Problem description »
Would you repeat every line below exactly, please?

(Dataset entries)

== Segment start ==

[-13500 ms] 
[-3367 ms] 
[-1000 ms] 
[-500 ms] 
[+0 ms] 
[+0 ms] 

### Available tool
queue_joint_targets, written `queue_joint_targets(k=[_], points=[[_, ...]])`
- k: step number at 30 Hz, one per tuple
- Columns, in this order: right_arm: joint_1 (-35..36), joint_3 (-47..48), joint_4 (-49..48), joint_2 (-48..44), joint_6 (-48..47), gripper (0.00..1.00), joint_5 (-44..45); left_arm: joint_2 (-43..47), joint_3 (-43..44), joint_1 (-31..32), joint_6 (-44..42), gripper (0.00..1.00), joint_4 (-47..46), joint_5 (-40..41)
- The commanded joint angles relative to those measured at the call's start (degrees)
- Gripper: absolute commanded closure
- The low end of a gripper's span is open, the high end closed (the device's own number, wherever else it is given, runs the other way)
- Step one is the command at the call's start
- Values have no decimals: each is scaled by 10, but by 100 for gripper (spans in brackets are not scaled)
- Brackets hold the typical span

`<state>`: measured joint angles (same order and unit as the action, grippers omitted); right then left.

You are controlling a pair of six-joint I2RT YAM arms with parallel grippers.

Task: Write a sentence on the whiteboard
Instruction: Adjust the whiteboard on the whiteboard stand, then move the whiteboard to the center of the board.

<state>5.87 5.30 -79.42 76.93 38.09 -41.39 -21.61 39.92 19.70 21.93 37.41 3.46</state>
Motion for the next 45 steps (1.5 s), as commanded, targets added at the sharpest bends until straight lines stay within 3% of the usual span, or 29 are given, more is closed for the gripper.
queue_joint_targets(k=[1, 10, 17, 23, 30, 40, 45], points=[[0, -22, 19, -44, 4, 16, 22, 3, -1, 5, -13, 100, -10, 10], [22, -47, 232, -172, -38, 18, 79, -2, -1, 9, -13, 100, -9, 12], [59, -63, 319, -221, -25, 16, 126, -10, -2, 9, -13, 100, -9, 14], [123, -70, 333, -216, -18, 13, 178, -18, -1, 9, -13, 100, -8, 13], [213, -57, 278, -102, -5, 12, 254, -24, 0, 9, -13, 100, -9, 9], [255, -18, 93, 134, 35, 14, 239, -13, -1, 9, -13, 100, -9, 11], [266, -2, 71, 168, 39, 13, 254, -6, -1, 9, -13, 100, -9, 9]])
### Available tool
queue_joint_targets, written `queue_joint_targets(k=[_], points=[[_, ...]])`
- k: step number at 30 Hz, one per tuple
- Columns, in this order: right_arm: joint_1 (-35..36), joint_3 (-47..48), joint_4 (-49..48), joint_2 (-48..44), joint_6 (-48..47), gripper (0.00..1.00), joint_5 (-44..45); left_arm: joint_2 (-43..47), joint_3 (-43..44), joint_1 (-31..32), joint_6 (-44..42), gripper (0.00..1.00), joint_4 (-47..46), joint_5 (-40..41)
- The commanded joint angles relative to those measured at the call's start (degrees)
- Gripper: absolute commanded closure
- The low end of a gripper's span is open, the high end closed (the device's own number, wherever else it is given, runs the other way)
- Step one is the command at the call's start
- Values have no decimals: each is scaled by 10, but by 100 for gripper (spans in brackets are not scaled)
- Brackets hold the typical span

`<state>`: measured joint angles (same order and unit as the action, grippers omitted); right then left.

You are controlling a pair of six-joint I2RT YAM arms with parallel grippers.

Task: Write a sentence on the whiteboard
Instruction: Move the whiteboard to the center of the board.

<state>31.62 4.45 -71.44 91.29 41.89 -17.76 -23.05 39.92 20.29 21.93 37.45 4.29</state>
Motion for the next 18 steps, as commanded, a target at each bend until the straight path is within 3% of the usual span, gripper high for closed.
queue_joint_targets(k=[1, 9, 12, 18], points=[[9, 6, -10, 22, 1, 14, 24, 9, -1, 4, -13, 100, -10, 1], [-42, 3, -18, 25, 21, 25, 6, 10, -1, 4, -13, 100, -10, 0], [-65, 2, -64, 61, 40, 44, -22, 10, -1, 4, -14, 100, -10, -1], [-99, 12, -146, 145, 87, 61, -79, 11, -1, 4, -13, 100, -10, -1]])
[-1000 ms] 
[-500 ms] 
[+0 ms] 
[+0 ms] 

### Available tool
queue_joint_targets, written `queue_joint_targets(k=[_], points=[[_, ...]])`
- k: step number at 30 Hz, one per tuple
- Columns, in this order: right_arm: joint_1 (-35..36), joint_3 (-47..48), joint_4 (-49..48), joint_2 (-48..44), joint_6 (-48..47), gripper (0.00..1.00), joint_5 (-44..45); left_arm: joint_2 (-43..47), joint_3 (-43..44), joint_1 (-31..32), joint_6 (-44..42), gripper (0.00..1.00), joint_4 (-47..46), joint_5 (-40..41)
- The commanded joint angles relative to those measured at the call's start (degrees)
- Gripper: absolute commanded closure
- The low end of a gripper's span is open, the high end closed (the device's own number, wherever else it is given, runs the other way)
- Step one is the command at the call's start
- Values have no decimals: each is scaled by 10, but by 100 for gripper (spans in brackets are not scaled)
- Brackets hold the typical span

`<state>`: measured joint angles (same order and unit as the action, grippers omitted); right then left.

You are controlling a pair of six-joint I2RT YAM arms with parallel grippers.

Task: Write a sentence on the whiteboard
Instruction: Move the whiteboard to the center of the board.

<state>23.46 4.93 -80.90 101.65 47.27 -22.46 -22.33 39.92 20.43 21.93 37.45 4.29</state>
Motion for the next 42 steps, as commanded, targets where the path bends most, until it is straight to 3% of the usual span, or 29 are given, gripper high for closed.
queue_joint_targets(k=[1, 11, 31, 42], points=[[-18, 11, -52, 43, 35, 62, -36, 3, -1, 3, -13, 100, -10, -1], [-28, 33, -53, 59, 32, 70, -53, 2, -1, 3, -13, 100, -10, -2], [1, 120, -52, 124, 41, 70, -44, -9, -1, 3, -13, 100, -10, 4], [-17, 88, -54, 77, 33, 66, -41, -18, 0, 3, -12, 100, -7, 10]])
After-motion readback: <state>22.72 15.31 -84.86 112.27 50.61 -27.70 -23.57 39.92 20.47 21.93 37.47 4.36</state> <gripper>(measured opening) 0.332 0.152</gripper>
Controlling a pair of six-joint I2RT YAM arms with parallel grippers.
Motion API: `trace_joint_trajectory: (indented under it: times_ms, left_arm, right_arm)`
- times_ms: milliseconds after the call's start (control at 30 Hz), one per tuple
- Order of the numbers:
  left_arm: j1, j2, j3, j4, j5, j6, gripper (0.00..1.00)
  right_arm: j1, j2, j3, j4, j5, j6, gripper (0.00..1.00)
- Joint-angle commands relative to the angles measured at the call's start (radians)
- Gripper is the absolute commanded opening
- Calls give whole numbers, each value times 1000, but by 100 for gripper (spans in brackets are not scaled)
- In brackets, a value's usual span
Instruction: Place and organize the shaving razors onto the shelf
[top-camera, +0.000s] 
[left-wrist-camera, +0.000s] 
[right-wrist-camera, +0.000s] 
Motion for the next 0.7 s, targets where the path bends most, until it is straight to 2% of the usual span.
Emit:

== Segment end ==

Solution for this problem »
[-13500 ms] 
[-3367 ms] 
[-1000 ms] 
[-500 ms] 
[+0 ms] 
[+0 ms] 

### Available tool
queue_joint_targets, written `queue_joint_targets(k=[_], points=[[_, ...]])`
- k: step number at 30 Hz, one per tuple
- Columns, in this order: right_arm: joint_1 (-35..36), joint_3 (-47..48), joint_4 (-49..48), joint_2 (-48..44), joint_6 (-48..47), gripper (0.00..1.00), joint_5 (-44..45); left_arm: joint_2 (-43..47), joint_3 (-43..44), joint_1 (-31..32), joint_6 (-44..42), gripper (0.00..1.00), joint_4 (-47..46), joint_5 (-40..41)
- The commanded joint angles relative to those measured at the call's start (degrees)
- Gripper: absolute commanded closure
- The low end of a gripper's span is open, the high end closed (the device's own number, wherever else it is given, runs the other way)
- Step one is the command at the call's start
- Values have no decimals: each is scaled by 10, but by 100 for gripper (spans in brackets are not scaled)
- Brackets hold the typical span

`<state>`: measured joint angles (same order and unit as the action, grippers omitted); right then left.

You are controlling a pair of six-joint I2RT YAM arms with parallel grippers.

Task: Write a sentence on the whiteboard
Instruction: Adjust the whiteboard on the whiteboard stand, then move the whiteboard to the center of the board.

<state>5.87 5.30 -79.42 76.93 38.09 -41.39 -21.61 39.92 19.70 21.93 37.41 3.46</state>
Motion for the next 45 steps (1.5 s), as commanded, targets added at the sharpest bends until straight lines stay within 3% of the usual span, or 29 are given, more is closed for the gripper.
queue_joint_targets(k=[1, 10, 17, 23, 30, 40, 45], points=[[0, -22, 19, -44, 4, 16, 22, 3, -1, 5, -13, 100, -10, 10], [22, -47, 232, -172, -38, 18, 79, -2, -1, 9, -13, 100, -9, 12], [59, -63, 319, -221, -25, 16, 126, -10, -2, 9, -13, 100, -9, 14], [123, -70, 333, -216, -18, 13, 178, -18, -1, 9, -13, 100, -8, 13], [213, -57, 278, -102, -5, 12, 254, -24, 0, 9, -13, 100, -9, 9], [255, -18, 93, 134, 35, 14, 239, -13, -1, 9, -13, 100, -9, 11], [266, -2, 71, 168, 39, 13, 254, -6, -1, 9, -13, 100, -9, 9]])
### Available tool
queue_joint_targets, written `queue_joint_targets(k=[_], points=[[_, ...]])`
- k: step number at 30 Hz, one per tuple
- Columns, in this order: right_arm: joint_1 (-35..36), joint_3 (-47..48), joint_4 (-49..48), joint_2 (-48..44), joint_6 (-48..47), gripper (0.00..1.00), joint_5 (-44..45); left_arm: joint_2 (-43..47), joint_3 (-43..44), joint_1 (-31..32), joint_6 (-44..42), gripper (0.00..1.00), joint_4 (-47..46), joint_5 (-40..41)
- The commanded joint angles relative to those measured at the call's start (degrees)
- Gripper: absolute commanded closure
- The low end of a gripper's span is open, the high end closed (the device's own number, wherever else it is given, runs the other way)
- Step one is the command at the call's start
- Values have no decimals: each is scaled by 10, but by 100 for gripper (spans in brackets are not scaled)
- Brackets hold the typical span

`<state>`: measured joint angles (same order and unit as the action, grippers omitted); right then left.

You are controlling a pair of six-joint I2RT YAM arms with parallel grippers.

Task: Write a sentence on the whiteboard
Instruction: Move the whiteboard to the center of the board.

<state>31.62 4.45 -71.44 91.29 41.89 -17.76 -23.05 39.92 20.29 21.93 37.45 4.29</state>
Motion for the next 18 steps, as commanded, a target at each bend until the straight path is within 3% of the usual span, gripper high for closed.
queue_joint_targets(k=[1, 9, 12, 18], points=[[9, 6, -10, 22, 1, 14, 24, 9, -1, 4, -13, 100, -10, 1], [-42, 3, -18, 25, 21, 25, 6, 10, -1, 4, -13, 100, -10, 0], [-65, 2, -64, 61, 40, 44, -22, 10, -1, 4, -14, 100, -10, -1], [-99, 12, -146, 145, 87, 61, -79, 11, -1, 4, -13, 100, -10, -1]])
[-1000 ms] 
[-500 ms] 
[+0 ms] 
[+0 ms] 

### Available tool
queue_joint_targets, written `queue_joint_targets(k=[_], points=[[_, ...]])`
- k: step number at 30 Hz, one per tuple
- Columns, in this order: right_arm: joint_1 (-35..36), joint_3 (-47..48), joint_4 (-49..48), joint_2 (-48..44), joint_6 (-48..47), gripper (0.00..1.00), joint_5 (-44..45); left_arm: joint_2 (-43..47), joint_3 (-43..44), joint_1 (-31..32), joint_6 (-44..42), gripper (0.00..1.00), joint_4 (-47..46), joint_5 (-40..41)
- The commanded joint angles relative to those measured at the call's start (degrees)
- Gripper: absolute commanded closure
- The low end of a gripper's span is open, the high end closed (the device's own number, wherever else it is given, runs the other way)
- Step one is the command at the call's start
- Values have no decimals: each is scaled by 10, but by 100 for gripper (spans in brackets are not scaled)
- Brackets hold the typical span

`<state>`: measured joint angles (same order and unit as the action, grippers omitted); right then left.

You are controlling a pair of six-joint I2RT YAM arms with parallel grippers.

Task: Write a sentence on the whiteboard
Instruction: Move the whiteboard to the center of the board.

<state>23.46 4.93 -80.90 101.65 47.27 -22.46 -22.33 39.92 20.43 21.93 37.45 4.29</state>
Motion for the next 42 steps, as commanded, targets where the path bends most, until it is straight to 3% of the usual span, or 29 are given, gripper high for closed.
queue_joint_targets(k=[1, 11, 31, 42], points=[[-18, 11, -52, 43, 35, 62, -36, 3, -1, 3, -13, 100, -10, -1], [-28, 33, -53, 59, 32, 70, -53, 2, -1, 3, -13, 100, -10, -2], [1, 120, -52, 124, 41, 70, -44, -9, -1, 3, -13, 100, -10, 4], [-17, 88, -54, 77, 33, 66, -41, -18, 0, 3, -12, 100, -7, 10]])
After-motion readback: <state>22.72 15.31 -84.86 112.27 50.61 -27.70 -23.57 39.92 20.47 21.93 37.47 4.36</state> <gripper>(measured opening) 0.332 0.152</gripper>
Controlling a pair of six-joint I2RT YAM arms with parallel grippers.
Motion API: `trace_joint_trajectory: (indented under it: times_ms, left_arm, right_arm)`
- times_ms: milliseconds after the call's start (control at 30 Hz), one per tuple
- Order of the numbers:
  left_arm: j1, j2, j3, j4, j5, j6, gripper (0.00..1.00)
  right_arm: j1, j2, j3, j4, j5, j6, gripper (0.00..1.00)
- Joint-angle commands relative to the angles measured at the call's start (radians)
- Gripper is the absolute commanded opening
- Calls give whole numbers, each value times 1000, but by 100 for gripper (spans in brackets are not scaled)
- In brackets, a value's usual span
Instruction: Place and organize the shaving razors onto the shelf
[top-camera, +0.000s] 
[left-wrist-camera, +0.000s] 
[right-wrist-camera, +0.000s] 
Motion for the next 0.7 s, targets where the path bends most, until it is straight to 2% of the usual span.
Emit:

There is nothing more to the exercise.